What to work on: What you return must be every line from the beginning of the data through the line holding "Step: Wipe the", unchanged.

Recorded information:
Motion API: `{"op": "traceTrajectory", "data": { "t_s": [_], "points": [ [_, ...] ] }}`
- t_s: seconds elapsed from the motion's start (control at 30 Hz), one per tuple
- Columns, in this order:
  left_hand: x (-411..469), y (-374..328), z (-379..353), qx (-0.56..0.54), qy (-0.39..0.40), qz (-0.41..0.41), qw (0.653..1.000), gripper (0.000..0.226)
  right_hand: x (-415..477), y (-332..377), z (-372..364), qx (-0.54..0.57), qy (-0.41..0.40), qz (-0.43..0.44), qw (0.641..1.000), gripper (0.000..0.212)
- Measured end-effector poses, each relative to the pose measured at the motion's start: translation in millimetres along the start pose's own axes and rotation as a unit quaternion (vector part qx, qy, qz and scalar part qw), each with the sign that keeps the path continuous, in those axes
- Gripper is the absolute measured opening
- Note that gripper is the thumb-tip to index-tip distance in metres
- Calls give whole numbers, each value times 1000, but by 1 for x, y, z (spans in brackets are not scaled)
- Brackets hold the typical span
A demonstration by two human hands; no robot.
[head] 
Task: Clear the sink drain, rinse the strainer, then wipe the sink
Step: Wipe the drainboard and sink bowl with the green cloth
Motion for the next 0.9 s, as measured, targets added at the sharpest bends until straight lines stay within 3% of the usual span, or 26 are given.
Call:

Answer box:
Motion API: `{"op": "traceTrajectory", "data": { "t_s": [_], "points": [ [_, ...] ] }}`
- t_s: seconds elapsed from the motion's start (control at 30 Hz), one per tuple
- Columns, in this order:
  left_hand: x (-411..469), y (-374..328), z (-379..353), qx (-0.56..0.54), qy (-0.39..0.40), qz (-0.41..0.41), qw (0.653..1.000), gripper (0.000..0.226)
  right_hand: x (-415..477), y (-332..377), z (-372..364), qx (-0.54..0.57), qy (-0.41..0.40), qz (-0.43..0.44), qw (0.641..1.000), gripper (0.000..0.212)
- Measured end-effector poses, each relative to the pose measured at the motion's start: translation in millimetres along the start pose's own axes and rotation as a unit quaternion (vector part qx, qy, qz and scalar part qw), each with the sign that keeps the path continuous, in those axes
- Gripper is the absolute measured opening
- Note that gripper is the thumb-tip to index-tip distance in metres
- Calls give whole numbers, each value times 1000, but by 1 for x, y, z (spans in brackets are not scaled)
- Brackets hold the typical span
A demonstration by two human hands; no robot.
[head] 
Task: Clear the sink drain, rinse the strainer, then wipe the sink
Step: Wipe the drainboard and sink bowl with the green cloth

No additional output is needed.